The management information systems junior is one of five Honors College students who left for Washington, D.C., on May 17. Richard and the other students — construction management sophomore Jeffrey Hong, studio art senior Lenore Caston-Miller, chemical engineering junior Isme Correa and architecture senior Ben Leuders — finished a three-week internship at the Smithsonian this week. For the reluctant-to-return Richard, the move to the nation’s capital had been inevitable.
“My entire life, I’ve wanted to go to Washington, D.C.,” Richard said. “I’ve never really been interested in traveling abroad, but I used to beg my parents to take me to D.C.”
Richard worked in the mega-museum-‘s Office of Facilities Engineering and Operations, where she compiled articles of information on every Smithsonian building and loaded it on an online database. Thus, she said, she helped to ascertain that current and future staff members realized the historical value of the architecture surrounding them.
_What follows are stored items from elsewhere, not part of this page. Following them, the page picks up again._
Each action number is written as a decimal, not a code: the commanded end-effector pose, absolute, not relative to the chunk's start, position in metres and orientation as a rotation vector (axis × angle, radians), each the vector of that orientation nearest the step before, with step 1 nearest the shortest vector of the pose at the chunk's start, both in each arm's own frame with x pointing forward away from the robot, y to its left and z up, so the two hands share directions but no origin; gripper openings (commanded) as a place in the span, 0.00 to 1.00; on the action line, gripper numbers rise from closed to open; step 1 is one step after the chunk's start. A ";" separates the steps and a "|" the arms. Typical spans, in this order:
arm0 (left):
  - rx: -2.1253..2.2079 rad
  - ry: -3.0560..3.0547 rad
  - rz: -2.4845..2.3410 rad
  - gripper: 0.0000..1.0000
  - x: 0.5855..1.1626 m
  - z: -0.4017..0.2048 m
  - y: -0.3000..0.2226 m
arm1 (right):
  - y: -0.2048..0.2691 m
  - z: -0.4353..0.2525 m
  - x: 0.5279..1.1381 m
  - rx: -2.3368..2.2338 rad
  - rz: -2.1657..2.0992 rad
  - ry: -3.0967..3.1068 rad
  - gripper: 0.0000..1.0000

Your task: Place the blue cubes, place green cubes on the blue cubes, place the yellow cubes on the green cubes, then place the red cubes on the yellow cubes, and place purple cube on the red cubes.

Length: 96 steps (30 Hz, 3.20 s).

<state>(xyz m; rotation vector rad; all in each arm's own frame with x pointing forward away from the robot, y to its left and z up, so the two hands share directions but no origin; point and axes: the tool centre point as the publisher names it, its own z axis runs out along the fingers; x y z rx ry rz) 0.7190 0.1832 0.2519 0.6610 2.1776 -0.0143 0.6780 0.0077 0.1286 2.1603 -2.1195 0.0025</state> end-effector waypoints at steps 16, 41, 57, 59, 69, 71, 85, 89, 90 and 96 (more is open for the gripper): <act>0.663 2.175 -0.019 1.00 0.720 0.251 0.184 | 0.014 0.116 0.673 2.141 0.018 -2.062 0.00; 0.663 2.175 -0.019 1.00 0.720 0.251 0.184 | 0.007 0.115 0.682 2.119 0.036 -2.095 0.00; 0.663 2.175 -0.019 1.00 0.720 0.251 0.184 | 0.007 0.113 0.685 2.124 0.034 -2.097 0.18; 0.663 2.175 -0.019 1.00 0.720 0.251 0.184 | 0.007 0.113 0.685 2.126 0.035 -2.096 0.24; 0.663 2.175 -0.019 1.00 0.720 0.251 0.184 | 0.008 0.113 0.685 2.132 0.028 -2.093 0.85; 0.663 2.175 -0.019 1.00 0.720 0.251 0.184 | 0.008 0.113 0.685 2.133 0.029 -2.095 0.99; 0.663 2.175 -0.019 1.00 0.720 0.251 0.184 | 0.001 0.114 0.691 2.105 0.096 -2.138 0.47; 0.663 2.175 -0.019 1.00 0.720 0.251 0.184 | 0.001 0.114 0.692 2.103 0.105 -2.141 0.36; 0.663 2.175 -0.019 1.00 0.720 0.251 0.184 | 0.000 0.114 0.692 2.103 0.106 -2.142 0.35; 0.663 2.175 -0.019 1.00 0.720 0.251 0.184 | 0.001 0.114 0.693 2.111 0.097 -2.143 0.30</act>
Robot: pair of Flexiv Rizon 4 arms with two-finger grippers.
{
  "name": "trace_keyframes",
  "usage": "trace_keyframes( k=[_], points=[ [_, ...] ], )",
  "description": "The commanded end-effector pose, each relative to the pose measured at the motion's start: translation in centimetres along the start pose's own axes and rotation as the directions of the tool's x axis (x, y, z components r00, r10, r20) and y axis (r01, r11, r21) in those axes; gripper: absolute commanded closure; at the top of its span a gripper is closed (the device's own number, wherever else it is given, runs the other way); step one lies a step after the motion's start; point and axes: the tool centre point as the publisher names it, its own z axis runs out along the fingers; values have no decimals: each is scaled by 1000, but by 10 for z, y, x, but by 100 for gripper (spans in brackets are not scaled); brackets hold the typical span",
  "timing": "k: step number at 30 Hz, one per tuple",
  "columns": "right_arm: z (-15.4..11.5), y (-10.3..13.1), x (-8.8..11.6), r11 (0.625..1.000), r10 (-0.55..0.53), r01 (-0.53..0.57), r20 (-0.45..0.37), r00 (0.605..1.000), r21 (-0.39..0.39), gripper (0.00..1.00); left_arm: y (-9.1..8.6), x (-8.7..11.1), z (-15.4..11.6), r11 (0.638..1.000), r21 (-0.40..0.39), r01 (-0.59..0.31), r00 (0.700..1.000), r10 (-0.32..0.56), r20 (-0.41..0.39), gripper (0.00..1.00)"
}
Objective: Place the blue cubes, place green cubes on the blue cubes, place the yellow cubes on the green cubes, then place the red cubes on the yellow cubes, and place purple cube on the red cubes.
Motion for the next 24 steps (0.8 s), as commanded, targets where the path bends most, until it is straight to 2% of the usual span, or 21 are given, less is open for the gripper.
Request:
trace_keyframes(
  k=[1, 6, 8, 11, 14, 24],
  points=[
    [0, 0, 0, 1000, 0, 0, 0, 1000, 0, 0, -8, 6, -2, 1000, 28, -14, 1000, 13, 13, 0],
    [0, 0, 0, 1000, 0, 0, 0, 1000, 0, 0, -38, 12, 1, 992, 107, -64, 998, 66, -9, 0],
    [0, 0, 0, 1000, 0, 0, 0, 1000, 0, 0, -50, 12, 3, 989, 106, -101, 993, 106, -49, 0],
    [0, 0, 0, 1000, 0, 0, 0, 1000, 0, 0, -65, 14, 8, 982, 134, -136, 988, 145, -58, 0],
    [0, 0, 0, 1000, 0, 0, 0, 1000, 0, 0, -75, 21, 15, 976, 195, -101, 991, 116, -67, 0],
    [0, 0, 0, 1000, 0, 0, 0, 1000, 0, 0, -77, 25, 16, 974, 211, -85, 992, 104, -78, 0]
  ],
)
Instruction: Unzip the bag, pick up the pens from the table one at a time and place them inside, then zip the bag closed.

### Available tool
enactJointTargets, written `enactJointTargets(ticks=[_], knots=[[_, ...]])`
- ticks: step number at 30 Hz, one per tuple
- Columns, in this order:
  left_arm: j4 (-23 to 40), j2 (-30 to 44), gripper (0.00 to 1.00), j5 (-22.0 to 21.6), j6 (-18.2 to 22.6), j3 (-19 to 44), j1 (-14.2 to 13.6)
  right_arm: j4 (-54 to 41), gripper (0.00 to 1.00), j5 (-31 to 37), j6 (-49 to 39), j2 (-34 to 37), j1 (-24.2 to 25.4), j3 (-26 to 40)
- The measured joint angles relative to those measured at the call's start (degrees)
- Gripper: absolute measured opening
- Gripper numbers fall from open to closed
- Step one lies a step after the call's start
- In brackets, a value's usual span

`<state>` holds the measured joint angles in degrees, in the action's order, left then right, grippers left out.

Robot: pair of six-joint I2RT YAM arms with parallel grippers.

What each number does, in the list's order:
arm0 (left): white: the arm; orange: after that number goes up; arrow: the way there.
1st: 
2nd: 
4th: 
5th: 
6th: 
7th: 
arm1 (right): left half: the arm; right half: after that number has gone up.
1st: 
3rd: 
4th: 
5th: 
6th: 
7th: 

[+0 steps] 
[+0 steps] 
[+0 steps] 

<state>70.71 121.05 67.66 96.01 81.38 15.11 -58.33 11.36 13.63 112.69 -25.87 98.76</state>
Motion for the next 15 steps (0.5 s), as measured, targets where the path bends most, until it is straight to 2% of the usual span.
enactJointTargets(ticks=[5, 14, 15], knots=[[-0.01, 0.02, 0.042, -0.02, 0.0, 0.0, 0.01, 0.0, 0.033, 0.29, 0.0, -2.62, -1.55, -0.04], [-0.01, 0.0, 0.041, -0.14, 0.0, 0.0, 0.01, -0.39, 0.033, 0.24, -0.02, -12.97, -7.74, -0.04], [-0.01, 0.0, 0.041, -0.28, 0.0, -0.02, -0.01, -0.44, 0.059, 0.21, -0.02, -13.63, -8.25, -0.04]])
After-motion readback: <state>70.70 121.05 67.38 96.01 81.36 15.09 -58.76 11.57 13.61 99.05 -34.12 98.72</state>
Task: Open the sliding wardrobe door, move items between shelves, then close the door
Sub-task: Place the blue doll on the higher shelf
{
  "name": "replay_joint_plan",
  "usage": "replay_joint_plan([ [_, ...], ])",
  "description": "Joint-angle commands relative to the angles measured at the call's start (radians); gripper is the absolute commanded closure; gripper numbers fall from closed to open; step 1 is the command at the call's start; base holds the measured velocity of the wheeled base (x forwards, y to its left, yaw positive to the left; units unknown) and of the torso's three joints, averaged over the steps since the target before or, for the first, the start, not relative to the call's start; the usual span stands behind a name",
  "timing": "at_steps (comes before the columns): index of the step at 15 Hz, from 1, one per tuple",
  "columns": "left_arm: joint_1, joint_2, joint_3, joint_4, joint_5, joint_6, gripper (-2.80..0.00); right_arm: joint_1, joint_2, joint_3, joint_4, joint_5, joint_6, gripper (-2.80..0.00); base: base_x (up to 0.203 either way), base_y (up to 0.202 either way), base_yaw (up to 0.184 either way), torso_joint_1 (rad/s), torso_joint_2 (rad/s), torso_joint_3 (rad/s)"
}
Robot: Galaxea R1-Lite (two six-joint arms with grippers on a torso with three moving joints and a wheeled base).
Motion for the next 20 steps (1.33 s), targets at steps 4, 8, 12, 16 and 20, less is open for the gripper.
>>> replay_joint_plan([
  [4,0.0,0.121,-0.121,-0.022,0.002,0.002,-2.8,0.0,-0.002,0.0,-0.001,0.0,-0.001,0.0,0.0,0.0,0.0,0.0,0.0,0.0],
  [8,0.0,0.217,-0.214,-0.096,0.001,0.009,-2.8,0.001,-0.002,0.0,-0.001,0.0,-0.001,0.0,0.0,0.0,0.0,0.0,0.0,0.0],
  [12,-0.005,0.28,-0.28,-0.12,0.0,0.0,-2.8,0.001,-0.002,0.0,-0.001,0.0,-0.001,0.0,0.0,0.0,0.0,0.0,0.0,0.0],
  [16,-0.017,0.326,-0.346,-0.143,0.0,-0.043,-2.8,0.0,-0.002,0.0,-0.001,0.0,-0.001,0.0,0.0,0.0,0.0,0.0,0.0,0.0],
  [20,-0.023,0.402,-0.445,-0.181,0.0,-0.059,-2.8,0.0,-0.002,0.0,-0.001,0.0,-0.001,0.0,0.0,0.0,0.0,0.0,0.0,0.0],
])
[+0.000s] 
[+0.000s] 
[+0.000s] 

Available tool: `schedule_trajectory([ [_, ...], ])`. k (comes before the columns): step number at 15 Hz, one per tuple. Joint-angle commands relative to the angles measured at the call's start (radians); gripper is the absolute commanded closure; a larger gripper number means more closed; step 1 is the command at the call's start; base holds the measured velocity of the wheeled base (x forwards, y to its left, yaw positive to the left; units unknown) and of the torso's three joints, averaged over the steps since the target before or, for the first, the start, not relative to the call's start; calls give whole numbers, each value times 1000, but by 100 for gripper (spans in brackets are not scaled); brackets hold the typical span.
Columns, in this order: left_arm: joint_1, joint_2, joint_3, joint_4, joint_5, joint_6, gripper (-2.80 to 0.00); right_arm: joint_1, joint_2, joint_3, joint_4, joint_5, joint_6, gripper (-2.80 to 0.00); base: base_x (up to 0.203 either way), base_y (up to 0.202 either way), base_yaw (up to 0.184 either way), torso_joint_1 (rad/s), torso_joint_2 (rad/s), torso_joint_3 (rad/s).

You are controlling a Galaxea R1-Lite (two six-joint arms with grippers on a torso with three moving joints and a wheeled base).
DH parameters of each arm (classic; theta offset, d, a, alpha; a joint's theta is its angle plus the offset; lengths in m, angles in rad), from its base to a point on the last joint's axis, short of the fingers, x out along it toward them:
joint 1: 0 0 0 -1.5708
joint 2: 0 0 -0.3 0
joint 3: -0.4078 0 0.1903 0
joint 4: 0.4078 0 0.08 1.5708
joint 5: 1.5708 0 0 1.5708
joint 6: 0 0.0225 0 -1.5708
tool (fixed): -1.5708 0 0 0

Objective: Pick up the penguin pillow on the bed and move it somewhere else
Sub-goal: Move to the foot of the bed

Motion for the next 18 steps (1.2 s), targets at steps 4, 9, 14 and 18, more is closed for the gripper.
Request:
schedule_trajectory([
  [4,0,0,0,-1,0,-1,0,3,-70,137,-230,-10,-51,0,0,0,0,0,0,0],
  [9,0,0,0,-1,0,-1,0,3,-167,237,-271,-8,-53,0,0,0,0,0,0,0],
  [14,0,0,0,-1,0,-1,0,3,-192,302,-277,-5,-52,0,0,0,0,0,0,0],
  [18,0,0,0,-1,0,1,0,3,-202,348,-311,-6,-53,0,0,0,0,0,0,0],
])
Hong surveyed buildings and learned about facilities management and security. He said he was thrilled to take part in the program.
“Learning from everyone at the Smithsonian Institution is definitely a top-notch experience to have,” Hong said. “I (learned) so many new things every single day.”
The interns stayed in dormitories at Georgetown University, just an evening’s stroll away from the Potomac River, which, Richard said, was a wide reflecting pool of the cloudy pinks and purples of the setting sun.
To affairs Intern Caston-Miller, the beauty of the campus and town made the 20-minute commute to the Metro less of a burden. When she finally arrived to work in the mornings,she marveled over the displays of historical and cultural antiques.
“How often does a person get to work for a museum of this size and caliber?” Caston-Miller said. “I would (tell) anyone that if they are given a chance to come and work an internship at the Smithsonian, that they should take it, no questions asked. The experience has been priceless.”
This partnership between the museum and the University is the first step in a major internship-sponsoring program, said Associate Vice President for Research Mary Ann Ottinger in a news release. The faculty behind it hope that it will grow into a semester-long academic program that allows students to travel to, and learn from, the institution.
The five student pioneers of this program seemed to agree with this sentiment. Richard, at least, was quick to admit that, although her love for Houston and it’s lower cost of living is great, she would have happily stayed in the city for a few more weeks.
“It changed my life,” Richard said. “Three weeks wasn’t enough.”